White Papers
Voice-Enabled Interactive Applications
An Introduction to Voice-Enabled Interactive Applications
Rapid advances in the speech recognition related technologies have led to enormous opportunities for enterprises to provide a new interface to existing software applications, to their customers as well as their employees and vendors. The endearing part of this technology is that it leverages the human voice for information access over telephone. Since only the telephone is needed by the end-user to access voice-enabled applications, the potential reach of these applications is 1.3 billion users with telephone access. Comparing this with the number of computers out there, around 250 million, it is clear why applications of this nature are taking off. Analysts predict this market to grow to a size of $5 billion by the year 2005 with more than 45 million wireless phone subscribers also taking advantage of the voice interface for their day-to-day information needs.
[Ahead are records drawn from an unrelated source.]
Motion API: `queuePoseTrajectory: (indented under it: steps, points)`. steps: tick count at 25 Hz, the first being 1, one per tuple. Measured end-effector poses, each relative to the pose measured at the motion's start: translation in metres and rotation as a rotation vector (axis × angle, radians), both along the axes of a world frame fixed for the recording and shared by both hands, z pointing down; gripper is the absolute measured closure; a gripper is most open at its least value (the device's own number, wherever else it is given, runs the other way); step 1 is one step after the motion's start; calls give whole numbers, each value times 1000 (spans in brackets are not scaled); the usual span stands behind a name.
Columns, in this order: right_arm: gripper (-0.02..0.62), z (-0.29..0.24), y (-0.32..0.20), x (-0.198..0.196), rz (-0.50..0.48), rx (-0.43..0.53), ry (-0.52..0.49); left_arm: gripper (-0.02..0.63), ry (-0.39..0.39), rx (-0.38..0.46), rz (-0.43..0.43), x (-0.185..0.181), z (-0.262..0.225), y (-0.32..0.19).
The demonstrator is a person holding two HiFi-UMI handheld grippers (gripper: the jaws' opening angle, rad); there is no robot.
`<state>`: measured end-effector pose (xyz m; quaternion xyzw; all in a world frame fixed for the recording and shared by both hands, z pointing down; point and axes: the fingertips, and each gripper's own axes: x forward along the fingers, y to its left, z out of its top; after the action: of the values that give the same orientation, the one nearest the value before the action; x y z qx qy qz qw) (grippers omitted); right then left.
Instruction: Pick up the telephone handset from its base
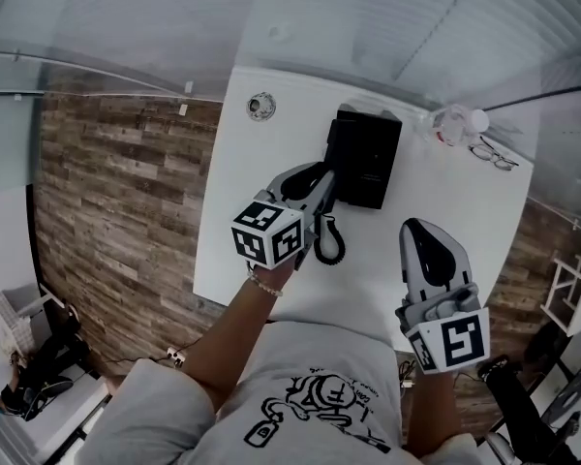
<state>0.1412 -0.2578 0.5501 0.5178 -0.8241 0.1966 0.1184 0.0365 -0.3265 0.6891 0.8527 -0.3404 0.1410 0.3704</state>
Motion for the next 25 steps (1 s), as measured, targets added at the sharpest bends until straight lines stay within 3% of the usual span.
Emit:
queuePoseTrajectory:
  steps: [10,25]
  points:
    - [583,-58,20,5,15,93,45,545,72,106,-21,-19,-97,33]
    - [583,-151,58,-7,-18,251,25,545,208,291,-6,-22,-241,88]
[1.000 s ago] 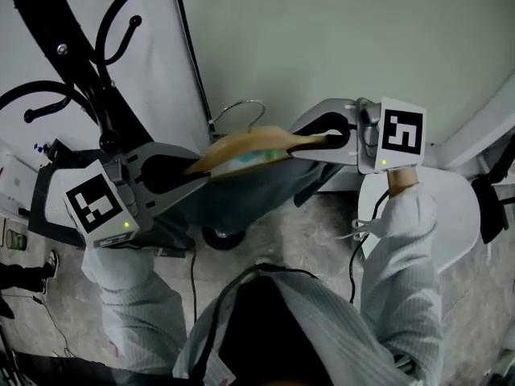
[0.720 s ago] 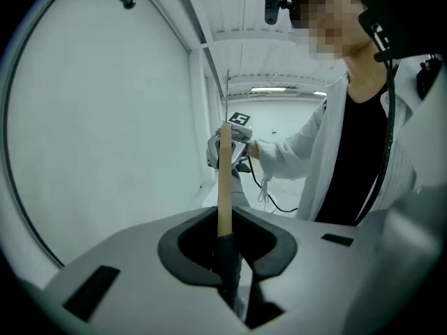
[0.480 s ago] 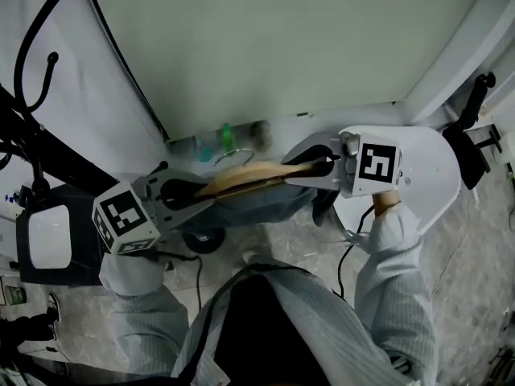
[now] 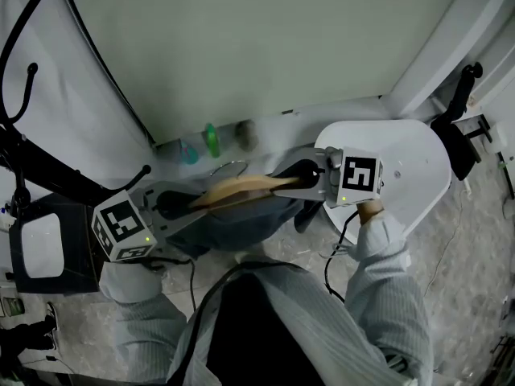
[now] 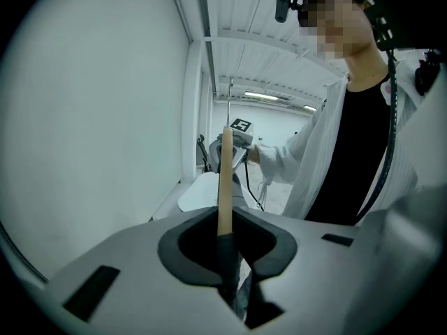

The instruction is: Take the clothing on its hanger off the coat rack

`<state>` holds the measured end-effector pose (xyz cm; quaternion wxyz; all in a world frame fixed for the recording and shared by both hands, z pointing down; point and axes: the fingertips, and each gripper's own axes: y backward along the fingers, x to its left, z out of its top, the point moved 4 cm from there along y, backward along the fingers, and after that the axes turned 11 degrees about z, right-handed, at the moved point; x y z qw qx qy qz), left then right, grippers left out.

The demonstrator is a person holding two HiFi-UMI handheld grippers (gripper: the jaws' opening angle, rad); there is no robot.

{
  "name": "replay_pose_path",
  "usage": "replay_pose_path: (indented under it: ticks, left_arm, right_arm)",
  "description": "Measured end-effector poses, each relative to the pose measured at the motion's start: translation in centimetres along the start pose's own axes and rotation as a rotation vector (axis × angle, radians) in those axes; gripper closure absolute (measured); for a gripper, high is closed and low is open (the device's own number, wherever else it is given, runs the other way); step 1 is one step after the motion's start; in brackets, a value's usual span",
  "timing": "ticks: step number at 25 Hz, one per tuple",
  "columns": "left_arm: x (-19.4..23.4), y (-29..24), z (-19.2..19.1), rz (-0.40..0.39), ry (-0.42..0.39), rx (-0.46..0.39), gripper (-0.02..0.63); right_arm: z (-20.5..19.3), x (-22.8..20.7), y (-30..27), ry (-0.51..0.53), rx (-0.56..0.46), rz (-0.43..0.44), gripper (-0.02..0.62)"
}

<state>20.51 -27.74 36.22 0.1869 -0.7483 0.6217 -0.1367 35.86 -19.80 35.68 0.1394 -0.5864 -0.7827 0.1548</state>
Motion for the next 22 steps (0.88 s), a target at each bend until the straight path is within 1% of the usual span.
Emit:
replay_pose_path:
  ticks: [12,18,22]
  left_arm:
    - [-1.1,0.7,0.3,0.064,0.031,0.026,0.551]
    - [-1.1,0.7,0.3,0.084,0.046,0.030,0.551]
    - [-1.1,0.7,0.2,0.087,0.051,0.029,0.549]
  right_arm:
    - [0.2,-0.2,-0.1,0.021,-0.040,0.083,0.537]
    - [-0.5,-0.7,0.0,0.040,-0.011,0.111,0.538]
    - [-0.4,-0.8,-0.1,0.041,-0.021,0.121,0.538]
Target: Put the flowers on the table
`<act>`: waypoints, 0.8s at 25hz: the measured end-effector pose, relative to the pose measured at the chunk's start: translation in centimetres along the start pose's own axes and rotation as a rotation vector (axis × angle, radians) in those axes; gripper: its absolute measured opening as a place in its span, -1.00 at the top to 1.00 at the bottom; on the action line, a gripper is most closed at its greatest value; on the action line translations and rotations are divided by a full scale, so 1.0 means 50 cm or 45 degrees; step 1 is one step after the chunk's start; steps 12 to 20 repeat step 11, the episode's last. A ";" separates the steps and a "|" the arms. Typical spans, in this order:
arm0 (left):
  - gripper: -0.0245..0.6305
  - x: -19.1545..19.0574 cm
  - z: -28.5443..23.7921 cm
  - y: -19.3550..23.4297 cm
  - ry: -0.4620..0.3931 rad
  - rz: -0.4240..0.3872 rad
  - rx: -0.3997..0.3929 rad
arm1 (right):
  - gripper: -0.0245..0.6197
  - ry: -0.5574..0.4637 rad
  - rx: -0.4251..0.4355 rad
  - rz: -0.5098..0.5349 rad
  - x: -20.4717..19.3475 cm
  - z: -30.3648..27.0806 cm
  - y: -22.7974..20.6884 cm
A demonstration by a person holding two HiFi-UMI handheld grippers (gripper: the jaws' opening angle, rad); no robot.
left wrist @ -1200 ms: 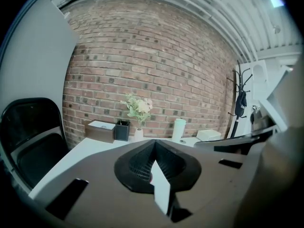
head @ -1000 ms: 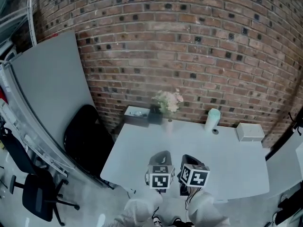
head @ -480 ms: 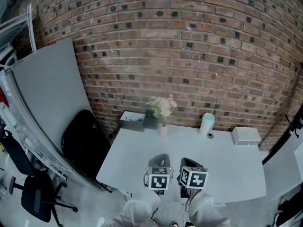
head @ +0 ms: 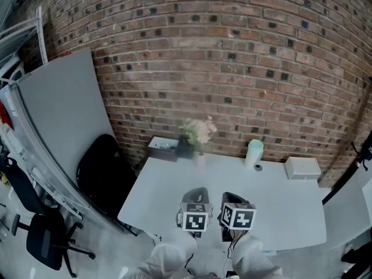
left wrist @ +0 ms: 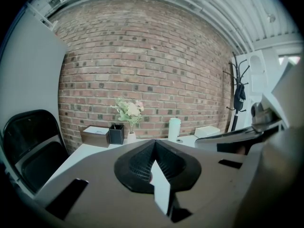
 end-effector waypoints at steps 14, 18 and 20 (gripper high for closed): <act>0.90 0.004 0.006 -0.015 -0.014 0.002 0.009 | 0.85 0.000 0.021 0.007 -0.003 0.008 -0.005; 0.90 0.004 0.006 -0.015 -0.014 0.002 0.009 | 0.85 0.000 0.021 0.007 -0.003 0.008 -0.005; 0.90 0.004 0.006 -0.015 -0.014 0.002 0.009 | 0.85 0.000 0.021 0.007 -0.003 0.008 -0.005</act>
Point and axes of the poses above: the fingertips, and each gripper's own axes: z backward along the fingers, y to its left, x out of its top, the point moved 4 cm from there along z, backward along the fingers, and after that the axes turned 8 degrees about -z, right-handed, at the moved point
Enterprises are looking towards voice-enabled applications to provide them the competitive advantage in today’s market. Enterprises are already providing their customers, vendors and employees valuable information through call centers manned by live agents or through interactive web applications, so the integration of a voice based query interface adds value to the existing application by increasing reach and providing a clear differentiation. Thus, this phase in the life cycle of enterprise applications represents a coming together of the telephone and the Internet, with the early adopters reaping the maximum rewards.
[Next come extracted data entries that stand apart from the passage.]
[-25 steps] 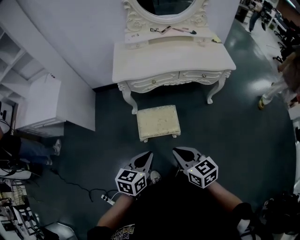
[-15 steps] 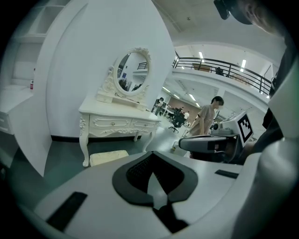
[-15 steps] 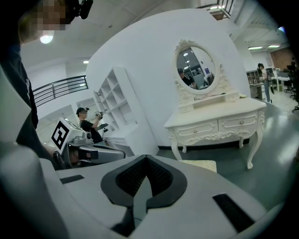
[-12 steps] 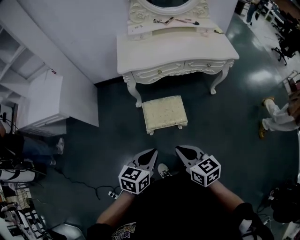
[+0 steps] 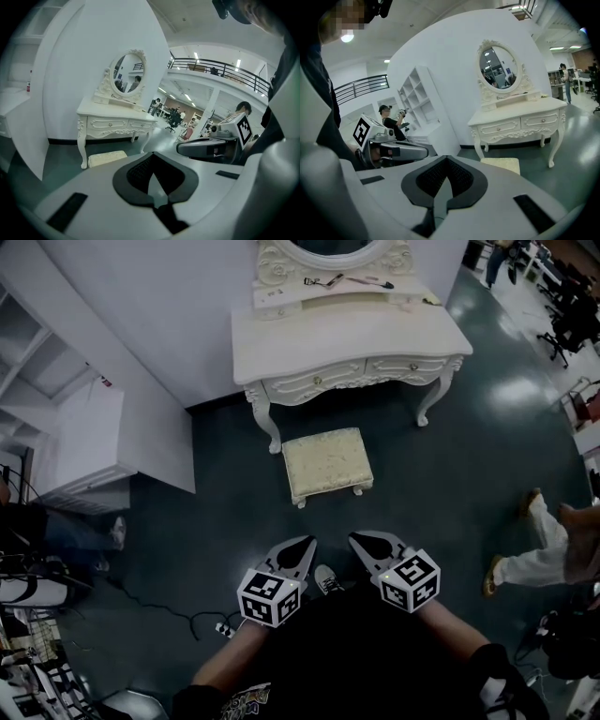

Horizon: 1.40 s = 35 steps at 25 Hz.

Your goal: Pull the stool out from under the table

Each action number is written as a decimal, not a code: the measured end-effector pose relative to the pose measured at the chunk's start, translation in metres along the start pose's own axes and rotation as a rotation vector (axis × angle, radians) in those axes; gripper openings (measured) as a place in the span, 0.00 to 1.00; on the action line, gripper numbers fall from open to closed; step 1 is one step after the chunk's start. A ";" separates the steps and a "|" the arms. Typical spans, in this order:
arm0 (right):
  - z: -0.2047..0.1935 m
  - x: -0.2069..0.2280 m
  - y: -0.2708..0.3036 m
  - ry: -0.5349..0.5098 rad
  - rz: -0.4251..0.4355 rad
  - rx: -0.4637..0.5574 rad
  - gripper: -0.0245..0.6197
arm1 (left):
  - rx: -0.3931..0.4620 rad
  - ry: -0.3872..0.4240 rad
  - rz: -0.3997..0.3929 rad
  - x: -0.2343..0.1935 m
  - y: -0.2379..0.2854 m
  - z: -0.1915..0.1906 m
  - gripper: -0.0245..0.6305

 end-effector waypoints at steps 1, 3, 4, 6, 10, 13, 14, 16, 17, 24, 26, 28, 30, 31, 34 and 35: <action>-0.001 -0.001 0.000 -0.004 0.001 -0.003 0.08 | 0.000 -0.001 -0.002 0.001 0.000 -0.001 0.05; -0.002 -0.002 -0.002 -0.008 0.001 -0.006 0.08 | 0.001 -0.001 -0.005 0.004 0.000 -0.003 0.05; -0.003 -0.002 -0.003 -0.009 0.000 -0.007 0.08 | 0.002 0.000 -0.007 0.006 -0.001 -0.004 0.05; -0.003 -0.003 -0.005 -0.011 -0.001 -0.004 0.08 | 0.003 0.004 -0.009 0.008 -0.001 -0.004 0.05; -0.005 -0.004 -0.008 -0.016 0.001 -0.002 0.08 | 0.007 0.010 -0.008 0.012 -0.002 -0.006 0.05; -0.007 -0.003 -0.010 -0.018 0.004 -0.004 0.08 | 0.007 0.017 -0.011 0.015 0.000 -0.007 0.05; -0.007 -0.003 -0.010 -0.019 0.004 -0.004 0.08 | 0.007 0.018 -0.012 0.016 0.000 -0.007 0.05; -0.007 -0.002 -0.011 -0.023 0.004 -0.004 0.08 | 0.009 0.017 -0.012 0.017 0.002 -0.008 0.05; -0.006 -0.001 -0.011 -0.024 0.003 -0.004 0.08 | 0.009 0.016 -0.012 0.016 0.002 -0.007 0.05; -0.007 0.000 -0.012 -0.032 0.005 -0.008 0.08 | 0.009 0.018 -0.014 0.018 0.005 -0.008 0.05; -0.008 0.000 -0.010 -0.035 0.006 -0.010 0.08 | 0.008 0.019 -0.015 0.017 0.006 -0.009 0.05; -0.007 0.000 -0.010 -0.036 0.006 -0.011 0.08 | 0.008 0.018 -0.015 0.017 0.006 -0.008 0.05; -0.006 0.000 -0.011 -0.035 0.005 -0.010 0.08 | 0.007 0.017 -0.017 0.018 0.007 -0.008 0.05; -0.006 0.000 -0.011 -0.034 0.004 -0.009 0.08 | 0.007 0.017 -0.018 0.018 0.007 -0.007 0.05; -0.006 0.000 -0.010 -0.035 0.002 -0.007 0.08 | 0.007 0.017 -0.019 0.017 0.006 -0.007 0.05; -0.006 -0.001 -0.009 -0.036 0.003 -0.007 0.08 | 0.007 0.017 -0.019 0.017 0.006 -0.007 0.05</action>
Point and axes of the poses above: the fingertips, and each gripper's own axes: y forward along the fingers, x to its right, z out of its top, the point moved 9 cm from there along -y, backward along the fingers
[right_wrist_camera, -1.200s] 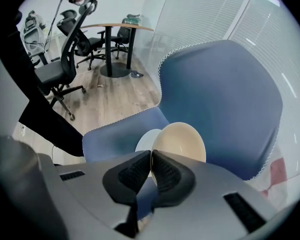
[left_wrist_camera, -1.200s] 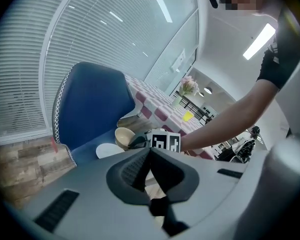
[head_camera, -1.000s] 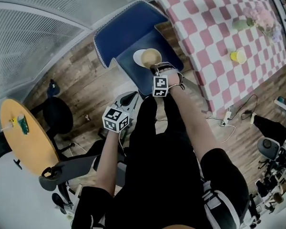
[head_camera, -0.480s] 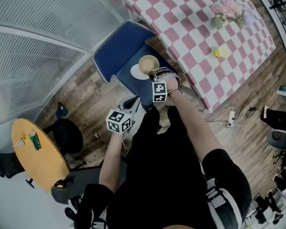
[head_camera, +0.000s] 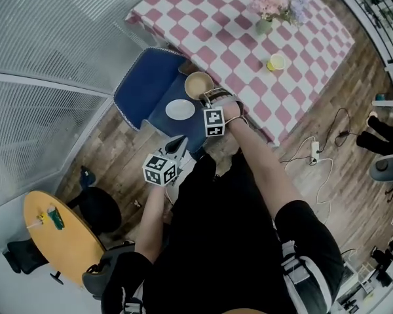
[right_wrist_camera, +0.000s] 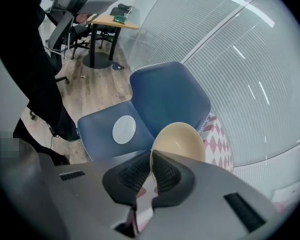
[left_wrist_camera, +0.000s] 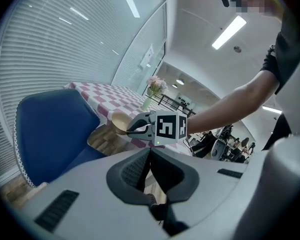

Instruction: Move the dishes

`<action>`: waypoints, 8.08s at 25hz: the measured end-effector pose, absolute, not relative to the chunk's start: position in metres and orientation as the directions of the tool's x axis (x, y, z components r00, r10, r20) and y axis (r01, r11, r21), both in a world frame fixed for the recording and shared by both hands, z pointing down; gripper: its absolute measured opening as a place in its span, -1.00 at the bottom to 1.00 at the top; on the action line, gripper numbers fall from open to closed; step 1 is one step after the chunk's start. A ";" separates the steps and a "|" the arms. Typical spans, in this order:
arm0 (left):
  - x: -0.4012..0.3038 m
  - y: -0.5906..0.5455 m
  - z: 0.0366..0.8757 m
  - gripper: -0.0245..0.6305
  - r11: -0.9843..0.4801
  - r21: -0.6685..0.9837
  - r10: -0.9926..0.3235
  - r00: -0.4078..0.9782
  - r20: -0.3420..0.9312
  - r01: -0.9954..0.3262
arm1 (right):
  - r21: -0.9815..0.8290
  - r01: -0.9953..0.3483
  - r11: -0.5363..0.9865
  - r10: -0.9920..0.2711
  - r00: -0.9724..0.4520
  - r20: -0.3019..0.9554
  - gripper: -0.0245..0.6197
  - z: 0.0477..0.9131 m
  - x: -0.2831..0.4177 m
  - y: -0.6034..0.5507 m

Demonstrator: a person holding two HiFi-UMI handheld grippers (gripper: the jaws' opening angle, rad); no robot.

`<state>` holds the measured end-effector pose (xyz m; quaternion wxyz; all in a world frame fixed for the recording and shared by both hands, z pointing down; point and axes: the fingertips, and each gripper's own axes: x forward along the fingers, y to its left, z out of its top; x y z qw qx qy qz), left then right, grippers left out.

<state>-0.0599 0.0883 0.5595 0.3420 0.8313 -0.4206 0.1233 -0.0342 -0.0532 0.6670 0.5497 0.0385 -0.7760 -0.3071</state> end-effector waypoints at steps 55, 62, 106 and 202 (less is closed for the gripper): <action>0.286 -0.001 0.546 -0.86 -0.546 0.431 -0.497 0.692 0.524 -0.718 | 0.516 -0.026 0.856 -0.514 -0.142 0.846 -0.83 0.650 0.467 -0.159; 0.292 -0.010 0.544 -0.86 -0.508 0.426 -0.529 0.661 0.532 -0.749 | 0.511 -0.001 0.860 -0.504 -0.160 0.849 -0.80 0.658 0.470 -0.167; 0.022 0.089 0.542 -0.86 -0.324 0.458 -0.668 0.543 0.509 -0.828 | 0.518 0.090 0.851 -0.453 -0.374 0.809 -0.58 0.620 0.206 -0.060; -0.156 0.091 0.796 -0.86 0.198 0.583 -0.685 0.314 0.658 -0.788 | -0.406 -0.539 0.738 0.077 -0.530 0.844 -0.59 1.045 -0.101 -0.089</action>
This paper describes the various factors, including business and technology factors that make voice enabled applications the easiest user interface ever. This paper also analyzes the different approaches for creating voice-based solutions to make best use of this opportunity.
Voice-Enabled Solutions – Current Scenario
The telephone has always been the ubiquitous instrument sitting in the corner of your home or office – its potential had always been deemed enormous, but never fully realized. One of the most popular approaches adopted by enterprises has been to go down the route of Call center agents handling calls from customers, vendors and employees. Enterprises have provided everything ranging from yellow weather updates to bank balances reports this way. This method of providing information has the inherent disadvantages of being expensive. Interactive Voice Response (IVR) systems then positioned themselves as the alternative to live agents, providing self-service to enterprise information seekers round the clock. But the limitations of the keypad on the telephone and the multiple levels of constantly changing menus have limited the success of IVRs. Modern cellular telephones and Personal Digital Assistants (PDA) have moved in trying to address the deficiencies of IVR systems. These devices make use of standard Wireless Application Protocols (WAP) and allow the user to leverage a lightweight browser to access information. But once again, the limitations of this browser, security issues and the tiny keyboard have hindered their rapid adoption.
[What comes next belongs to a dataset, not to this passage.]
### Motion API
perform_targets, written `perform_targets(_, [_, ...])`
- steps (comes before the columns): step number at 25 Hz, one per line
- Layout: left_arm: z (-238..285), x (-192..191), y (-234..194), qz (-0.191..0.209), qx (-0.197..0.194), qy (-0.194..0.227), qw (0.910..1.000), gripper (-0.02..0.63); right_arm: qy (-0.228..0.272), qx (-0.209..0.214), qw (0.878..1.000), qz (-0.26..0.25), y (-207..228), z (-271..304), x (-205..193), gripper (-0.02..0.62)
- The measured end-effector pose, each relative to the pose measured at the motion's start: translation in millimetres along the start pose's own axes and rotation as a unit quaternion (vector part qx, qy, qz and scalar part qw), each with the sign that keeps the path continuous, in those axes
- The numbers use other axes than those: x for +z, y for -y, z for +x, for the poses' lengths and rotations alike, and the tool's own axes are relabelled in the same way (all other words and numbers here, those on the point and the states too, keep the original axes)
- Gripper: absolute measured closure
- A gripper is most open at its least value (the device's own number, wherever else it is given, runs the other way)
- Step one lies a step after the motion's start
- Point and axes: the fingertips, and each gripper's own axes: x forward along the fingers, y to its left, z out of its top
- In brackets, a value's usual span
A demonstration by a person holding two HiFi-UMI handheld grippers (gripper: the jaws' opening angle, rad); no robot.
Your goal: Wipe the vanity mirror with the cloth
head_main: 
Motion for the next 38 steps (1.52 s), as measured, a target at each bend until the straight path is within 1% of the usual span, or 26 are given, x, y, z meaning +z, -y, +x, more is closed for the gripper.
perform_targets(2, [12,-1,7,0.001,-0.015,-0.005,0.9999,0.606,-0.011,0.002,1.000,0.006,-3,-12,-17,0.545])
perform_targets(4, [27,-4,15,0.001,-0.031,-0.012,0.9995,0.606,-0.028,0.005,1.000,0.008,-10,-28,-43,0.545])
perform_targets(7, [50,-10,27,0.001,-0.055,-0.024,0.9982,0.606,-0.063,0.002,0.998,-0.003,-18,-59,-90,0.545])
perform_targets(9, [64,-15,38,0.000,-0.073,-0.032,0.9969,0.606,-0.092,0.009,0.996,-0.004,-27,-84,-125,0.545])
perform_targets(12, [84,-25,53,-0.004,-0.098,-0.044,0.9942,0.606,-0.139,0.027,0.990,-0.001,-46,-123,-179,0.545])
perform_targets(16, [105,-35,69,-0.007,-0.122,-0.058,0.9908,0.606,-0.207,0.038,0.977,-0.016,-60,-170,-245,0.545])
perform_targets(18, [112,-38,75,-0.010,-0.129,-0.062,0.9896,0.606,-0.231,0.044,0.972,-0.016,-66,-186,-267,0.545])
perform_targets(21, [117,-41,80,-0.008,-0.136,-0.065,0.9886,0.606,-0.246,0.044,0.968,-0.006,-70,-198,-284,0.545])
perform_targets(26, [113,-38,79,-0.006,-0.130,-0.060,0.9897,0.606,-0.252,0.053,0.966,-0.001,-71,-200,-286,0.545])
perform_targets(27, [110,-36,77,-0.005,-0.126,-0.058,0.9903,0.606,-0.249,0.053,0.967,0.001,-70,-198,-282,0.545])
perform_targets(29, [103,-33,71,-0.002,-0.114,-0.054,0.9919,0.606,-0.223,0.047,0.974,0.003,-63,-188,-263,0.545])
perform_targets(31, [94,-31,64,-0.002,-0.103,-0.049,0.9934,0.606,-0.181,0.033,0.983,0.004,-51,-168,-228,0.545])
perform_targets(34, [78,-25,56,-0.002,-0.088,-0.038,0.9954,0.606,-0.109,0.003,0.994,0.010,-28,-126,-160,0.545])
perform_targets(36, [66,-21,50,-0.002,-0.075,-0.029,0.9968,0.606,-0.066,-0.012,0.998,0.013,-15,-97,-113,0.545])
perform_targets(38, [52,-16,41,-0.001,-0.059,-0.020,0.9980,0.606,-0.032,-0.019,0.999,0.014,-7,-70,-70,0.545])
With the telecommunications equipment and the speech recognition technologies becoming cheap and widely available, voice enabled applications have become relatively inexpensive design and deploy. Voice offers Enterprises an incredible opportunity to expand their user base and differentiate themselves from their competition. Also, voice front-end hosting companies and Application Service Providers (ASP) have come of age, providing cheap and quick alternatives to building a solution from ground-up.
Computing hardware has leap-frogged in the past decade to make processors powerful yet inexpensive and hard disk storage space abundant. In the software front, speech recognition algorithms have made dramatic advances. Text-to-speech (TTS technology) has also improved. The adoption of a standard voice scripting language, like VoiceXML, is driving voice-enabled services, just as HTML fueled the development of the Internet.
Hence, the overall cost and complexity of developing a speech-based solution has become more and more viable to even small businesses. Basic operations from information query to very complex financial transactions can be efficiently conducted by using speech. Enterprises thus are able to serve their customers and employees more effectively.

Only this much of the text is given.